Das Ergebnis sind surreale Szenen, die auf einigen Veranstaltungen zu beobachten sind: Mit gehetztem Blick drücken sich Besucher im Schatten von Aufstellern, Regalen und Empfangstresen an Messeständen vorbei, um möglichst unbehelligt an ihr Ziel zu gelangen. Unsichtbar bleiben und auf gar keinen Fall dem Standpersonal in die Augen schauen, denn das könnte als Aufforderung zur Datenerfassung ausgelegt werden. Wer dennoch erwischt wird, versucht – durch Überredungskünste oder dreisten Diebstahl – dem mit Scanner bewaffneten Stand-Sheriff ein Visitenkärtchen abzuluchsen, um sich mit der Aufnahme in einen eigenen Newsletter zu revanchieren.

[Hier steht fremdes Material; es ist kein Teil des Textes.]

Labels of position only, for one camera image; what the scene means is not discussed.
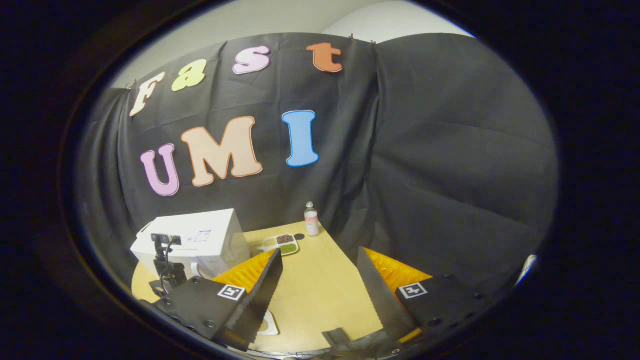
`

Richtige Messe-Profis arbeiten längst mit falschen Daten oder abschirmenden Folien auf dem Messeausweis – oder tarnen sich als »Beutelratte«. Mit bekleckertem Shirt statt Anzug bekleidet, mit großen Werbetüten bewaffnet, Luftballon im Schlepptau und Energy Drink in der Hand steuern sie offensiv auf Standpersonal zu, das sich eiligst hinter den Tresen verzieht und Abwehrstellung einnimmt, um nicht nach Give-Aways gefragt zu werden.